- **TASK TO COMPLETE**
Down to the last line below, give the listing again exactly.

- **INFORMATION PROVIDED**
Segment Open

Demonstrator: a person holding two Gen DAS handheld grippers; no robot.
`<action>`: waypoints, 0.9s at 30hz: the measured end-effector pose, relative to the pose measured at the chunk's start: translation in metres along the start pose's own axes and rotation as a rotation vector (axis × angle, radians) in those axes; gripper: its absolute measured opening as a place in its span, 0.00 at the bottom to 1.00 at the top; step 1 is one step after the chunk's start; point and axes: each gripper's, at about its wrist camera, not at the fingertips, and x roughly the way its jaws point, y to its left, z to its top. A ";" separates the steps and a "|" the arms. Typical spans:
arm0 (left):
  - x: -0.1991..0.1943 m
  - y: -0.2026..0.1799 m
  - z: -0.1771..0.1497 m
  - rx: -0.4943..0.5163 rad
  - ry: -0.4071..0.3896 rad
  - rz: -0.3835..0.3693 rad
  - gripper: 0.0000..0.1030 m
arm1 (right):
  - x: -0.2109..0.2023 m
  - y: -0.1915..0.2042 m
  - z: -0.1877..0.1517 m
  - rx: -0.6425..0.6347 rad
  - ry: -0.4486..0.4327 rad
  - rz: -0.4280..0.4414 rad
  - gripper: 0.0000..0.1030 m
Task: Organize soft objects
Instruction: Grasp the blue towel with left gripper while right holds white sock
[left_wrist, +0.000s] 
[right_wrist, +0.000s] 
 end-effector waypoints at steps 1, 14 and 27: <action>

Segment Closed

- **EXERCISE RESPONSE**
Demonstrator: a person holding two Gen DAS handheld grippers; no robot.
`<action>`: waypoints, 0.9s at 30hz: the measured end-effector pose, relative to the pose measured at the chunk's start: translation in metres along the start pose's own axes and rotation as a rotation vector (axis × angle, radians) in those axes; gripper: its absolute measured opening as a place in its span, 0.00 at the bottom to 1.00 at the top; step 1 is one step after the chunk's start; point and axes: each gripper's, at about its wrist camera, not at the fingertips, and x roughly the way its jaws point, y to its left, z to its top. A ";" separates the steps and a "|" the arms. Typical spans:
arm0 (left):
  - x: -0.1991..0.1943 m
  - y: -0.2026..0.1799 m
  - z: -0.1771..0.1497 m
  - rx: -0.4943..0.5163 rad
  - ry: -0.4071..0.3896 rad
  - rz: -0.3835..0.3693 rad
  - gripper: 0.0000..0.1030 m
arm1 (right):
  - x: -0.2109..0.2023 m
  - y: -0.1915..0.2042 m
  - z: -0.1877..0.1517 m
  - rx: -0.6425..0.6347 rad
  - ry: -0.4486..0.4327 rad
  - rz: -0.4280..0.4414 rad
  - gripper: 0.0000..0.1030 m
Task: Organize soft objects
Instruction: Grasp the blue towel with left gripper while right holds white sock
[left_wrist, +0.000s] 
[right_wrist, +0.000s] 
 end-effector waypoints at steps 1, 14 and 27: <action>

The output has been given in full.